In the past few months, this harmony has decayed into shrieking dissonance. So far this year Latvia, Hungary, Romania, Iceland and Ukraine have all gone bankrupt and received full-scale bailouts from the International Monetary Fund, a last-ditch rescue usually reserved for developing countries. Lithuania may well receive one soon. The huge economies of Ireland and Spain are both in deep trouble. Italy has government debt 120 per cent of the size of its entire economy.
Yet not everyone is hurting badly. This month France and Germany declared themselves free from recession, and Germany may have avoided any serious unemployment. Britain is beginning to worry about the prospect of inflation.
There could come a point, possibly by the end of next year, where major Western European economies like Germany are begging the European Central Bank to cool down the economy by raising interest rates even as the precise opposite is being demanded by countries like Spain, which has seen its economy shrink 15 per cent and faces double-digit unemployment.

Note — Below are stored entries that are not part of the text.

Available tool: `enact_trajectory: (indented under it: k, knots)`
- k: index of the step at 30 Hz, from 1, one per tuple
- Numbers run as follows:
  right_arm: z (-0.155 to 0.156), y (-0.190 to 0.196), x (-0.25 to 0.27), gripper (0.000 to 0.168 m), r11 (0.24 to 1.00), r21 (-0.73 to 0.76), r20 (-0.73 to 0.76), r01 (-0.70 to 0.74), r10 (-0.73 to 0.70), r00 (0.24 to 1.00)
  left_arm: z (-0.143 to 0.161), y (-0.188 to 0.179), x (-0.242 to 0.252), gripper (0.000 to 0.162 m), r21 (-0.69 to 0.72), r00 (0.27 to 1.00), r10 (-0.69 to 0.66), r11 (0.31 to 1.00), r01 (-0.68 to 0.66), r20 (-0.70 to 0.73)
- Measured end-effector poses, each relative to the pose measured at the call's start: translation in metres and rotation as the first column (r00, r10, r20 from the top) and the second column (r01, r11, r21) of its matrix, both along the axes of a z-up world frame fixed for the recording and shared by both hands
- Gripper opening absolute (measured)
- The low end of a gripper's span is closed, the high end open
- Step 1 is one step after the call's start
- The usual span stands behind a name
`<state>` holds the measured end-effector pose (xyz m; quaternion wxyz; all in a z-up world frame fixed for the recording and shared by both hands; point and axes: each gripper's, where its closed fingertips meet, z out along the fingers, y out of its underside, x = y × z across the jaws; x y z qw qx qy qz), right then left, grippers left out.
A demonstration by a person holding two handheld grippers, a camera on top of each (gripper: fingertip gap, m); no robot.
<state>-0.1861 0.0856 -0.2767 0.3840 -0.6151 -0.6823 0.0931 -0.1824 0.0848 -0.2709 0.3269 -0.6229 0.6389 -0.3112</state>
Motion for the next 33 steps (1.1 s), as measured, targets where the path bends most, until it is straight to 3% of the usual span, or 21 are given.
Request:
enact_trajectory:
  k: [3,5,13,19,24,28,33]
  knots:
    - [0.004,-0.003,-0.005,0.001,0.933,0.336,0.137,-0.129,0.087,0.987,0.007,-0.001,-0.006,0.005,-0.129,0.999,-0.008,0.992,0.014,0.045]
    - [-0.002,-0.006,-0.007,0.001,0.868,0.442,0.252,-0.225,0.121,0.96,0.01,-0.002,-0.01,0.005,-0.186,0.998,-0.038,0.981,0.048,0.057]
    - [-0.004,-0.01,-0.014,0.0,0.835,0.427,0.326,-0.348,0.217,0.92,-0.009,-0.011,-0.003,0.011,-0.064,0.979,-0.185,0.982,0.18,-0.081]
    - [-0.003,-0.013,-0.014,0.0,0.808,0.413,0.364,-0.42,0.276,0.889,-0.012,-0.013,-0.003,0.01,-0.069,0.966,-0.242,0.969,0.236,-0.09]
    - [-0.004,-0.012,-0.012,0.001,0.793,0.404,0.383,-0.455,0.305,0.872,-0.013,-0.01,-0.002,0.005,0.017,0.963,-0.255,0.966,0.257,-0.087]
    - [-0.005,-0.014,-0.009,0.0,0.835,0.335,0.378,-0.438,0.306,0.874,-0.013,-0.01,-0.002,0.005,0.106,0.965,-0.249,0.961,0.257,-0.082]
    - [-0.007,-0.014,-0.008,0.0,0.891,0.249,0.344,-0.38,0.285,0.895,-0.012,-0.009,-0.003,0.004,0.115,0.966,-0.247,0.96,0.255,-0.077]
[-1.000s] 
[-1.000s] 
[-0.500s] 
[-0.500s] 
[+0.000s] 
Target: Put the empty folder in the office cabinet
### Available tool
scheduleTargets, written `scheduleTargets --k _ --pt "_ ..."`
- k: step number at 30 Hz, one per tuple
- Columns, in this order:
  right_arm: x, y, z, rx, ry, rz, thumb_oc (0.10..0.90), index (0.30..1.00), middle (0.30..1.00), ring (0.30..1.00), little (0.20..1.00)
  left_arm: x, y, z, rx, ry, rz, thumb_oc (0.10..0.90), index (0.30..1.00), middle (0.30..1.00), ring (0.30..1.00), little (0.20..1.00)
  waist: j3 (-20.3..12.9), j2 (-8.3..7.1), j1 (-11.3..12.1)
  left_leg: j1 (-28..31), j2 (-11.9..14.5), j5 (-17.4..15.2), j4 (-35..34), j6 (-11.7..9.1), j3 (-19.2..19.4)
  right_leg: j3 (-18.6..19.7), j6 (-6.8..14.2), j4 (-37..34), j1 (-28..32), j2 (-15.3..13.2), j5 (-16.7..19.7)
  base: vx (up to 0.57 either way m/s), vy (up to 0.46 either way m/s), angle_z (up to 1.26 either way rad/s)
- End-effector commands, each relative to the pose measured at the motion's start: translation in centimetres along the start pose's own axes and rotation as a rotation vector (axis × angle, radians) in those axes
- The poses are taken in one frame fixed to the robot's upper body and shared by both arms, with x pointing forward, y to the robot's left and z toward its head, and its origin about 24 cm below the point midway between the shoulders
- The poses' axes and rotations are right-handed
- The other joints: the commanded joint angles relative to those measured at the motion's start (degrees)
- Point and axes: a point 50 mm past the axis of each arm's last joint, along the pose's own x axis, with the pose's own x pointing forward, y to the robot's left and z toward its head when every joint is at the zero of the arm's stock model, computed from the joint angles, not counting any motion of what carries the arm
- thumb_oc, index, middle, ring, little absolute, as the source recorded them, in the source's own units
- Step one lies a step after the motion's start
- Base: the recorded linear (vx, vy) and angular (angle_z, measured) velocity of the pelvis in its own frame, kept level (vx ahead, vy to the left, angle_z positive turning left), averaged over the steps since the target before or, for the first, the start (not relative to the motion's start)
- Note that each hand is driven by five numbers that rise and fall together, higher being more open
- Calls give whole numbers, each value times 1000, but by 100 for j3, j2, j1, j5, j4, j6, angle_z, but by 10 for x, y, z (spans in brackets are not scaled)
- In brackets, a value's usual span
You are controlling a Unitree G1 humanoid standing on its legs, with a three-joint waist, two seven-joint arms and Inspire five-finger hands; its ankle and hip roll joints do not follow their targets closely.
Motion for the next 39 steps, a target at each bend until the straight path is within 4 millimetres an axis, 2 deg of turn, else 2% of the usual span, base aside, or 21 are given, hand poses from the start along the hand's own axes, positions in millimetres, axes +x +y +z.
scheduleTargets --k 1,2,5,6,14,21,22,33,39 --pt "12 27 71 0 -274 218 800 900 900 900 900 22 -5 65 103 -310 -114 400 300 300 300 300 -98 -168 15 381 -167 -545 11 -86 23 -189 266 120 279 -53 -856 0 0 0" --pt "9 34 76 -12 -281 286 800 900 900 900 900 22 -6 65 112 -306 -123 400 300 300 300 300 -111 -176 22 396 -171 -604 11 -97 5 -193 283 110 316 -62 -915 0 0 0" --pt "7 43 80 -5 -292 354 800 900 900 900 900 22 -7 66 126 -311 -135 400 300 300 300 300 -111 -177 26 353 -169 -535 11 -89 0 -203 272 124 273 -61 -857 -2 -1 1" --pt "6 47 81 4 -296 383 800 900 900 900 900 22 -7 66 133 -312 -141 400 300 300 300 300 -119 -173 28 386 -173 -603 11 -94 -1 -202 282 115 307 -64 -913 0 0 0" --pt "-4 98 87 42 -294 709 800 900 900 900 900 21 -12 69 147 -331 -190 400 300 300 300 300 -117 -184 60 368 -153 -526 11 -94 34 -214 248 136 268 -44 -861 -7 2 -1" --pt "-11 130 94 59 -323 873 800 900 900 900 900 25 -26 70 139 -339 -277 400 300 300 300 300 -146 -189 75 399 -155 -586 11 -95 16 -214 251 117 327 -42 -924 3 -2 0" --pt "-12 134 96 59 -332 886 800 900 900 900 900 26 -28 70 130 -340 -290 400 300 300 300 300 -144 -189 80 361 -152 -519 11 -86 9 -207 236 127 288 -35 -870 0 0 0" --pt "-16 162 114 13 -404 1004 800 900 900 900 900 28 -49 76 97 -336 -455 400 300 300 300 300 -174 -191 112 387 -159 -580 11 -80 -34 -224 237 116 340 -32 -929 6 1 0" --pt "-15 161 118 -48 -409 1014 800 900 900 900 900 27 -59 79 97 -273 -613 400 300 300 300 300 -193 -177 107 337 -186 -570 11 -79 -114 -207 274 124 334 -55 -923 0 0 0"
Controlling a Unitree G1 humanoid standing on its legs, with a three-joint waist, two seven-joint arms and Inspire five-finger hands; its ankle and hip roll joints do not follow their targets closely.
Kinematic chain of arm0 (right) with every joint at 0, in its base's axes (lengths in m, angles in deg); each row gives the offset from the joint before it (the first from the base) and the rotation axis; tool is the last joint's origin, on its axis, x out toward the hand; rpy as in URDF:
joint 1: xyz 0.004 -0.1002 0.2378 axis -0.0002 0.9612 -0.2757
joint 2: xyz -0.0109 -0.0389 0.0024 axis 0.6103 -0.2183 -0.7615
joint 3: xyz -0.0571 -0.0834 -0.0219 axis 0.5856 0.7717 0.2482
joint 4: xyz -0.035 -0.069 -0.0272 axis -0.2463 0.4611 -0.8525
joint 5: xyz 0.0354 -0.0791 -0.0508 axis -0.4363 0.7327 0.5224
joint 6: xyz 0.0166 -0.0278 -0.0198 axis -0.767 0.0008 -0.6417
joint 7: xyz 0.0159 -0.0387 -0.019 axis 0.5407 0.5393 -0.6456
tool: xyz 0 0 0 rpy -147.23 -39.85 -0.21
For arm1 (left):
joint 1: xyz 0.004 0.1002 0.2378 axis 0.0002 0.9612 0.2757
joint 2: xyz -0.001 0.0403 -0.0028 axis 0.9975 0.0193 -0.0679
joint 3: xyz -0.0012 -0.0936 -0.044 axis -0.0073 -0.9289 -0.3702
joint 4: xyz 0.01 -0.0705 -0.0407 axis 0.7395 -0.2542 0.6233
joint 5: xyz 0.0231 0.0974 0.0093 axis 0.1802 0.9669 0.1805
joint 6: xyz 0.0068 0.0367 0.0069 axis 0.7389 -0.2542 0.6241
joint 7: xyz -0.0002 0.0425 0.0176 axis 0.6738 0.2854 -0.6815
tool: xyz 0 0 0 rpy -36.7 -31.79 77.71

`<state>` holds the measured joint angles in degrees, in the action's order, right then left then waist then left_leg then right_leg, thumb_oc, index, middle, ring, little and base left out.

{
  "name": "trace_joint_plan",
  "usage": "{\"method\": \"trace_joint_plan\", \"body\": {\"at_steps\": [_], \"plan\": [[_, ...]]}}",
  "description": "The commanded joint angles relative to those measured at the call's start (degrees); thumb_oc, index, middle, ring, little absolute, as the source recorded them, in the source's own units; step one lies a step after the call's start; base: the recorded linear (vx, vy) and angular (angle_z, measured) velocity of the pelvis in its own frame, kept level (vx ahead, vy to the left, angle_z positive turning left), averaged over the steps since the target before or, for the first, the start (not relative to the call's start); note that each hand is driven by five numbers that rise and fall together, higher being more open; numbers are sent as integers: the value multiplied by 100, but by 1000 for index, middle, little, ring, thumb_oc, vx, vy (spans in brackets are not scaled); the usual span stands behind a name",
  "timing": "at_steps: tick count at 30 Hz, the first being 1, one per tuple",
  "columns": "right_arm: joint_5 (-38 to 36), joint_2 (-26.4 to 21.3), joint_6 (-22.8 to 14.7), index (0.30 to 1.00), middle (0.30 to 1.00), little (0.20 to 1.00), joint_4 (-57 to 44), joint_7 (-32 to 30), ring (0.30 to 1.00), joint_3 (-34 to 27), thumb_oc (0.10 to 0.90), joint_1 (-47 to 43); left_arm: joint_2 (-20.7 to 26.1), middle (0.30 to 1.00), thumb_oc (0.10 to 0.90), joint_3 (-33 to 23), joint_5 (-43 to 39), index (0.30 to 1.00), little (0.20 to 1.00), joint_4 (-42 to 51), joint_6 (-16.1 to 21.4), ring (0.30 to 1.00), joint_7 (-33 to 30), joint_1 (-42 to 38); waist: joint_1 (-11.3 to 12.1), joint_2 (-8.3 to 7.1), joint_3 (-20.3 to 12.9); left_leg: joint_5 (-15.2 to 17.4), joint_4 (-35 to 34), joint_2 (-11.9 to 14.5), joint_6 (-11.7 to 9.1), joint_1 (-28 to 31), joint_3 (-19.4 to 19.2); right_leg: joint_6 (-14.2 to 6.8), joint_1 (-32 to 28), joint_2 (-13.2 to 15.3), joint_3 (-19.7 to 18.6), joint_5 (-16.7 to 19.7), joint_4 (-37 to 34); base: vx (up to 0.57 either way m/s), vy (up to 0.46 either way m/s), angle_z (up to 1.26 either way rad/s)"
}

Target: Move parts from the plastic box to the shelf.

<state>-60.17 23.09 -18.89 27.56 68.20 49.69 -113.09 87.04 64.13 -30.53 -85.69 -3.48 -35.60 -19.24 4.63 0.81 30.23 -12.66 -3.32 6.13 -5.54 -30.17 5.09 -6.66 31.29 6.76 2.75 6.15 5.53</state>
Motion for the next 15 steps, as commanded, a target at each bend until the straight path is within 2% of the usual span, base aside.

It's a little like the decision being faced by the Bank of Canada, which can print money and ease the dollar's value downward to please Ontario's manufacturers, or let it rise to please Alberta's petroleum exporters - but not both. In Europe, the "two-direction" problem is far more dramatic, and it involves powerful sovereign nations.
Those 27 nations are quickly learning that their loyalties, when crunch time arrives, are not always in the common interest of their shared federation.
The key event this autumn will be the vote in Ireland, on Oct. 2, on a referendum to ratify the Lisbon Treaty, popularly known as the European constitution. It would give Europe an elected president, a parliament with real powers and the beginnings of a set of institutions that could lead to a Europe-wide foreign policy and military.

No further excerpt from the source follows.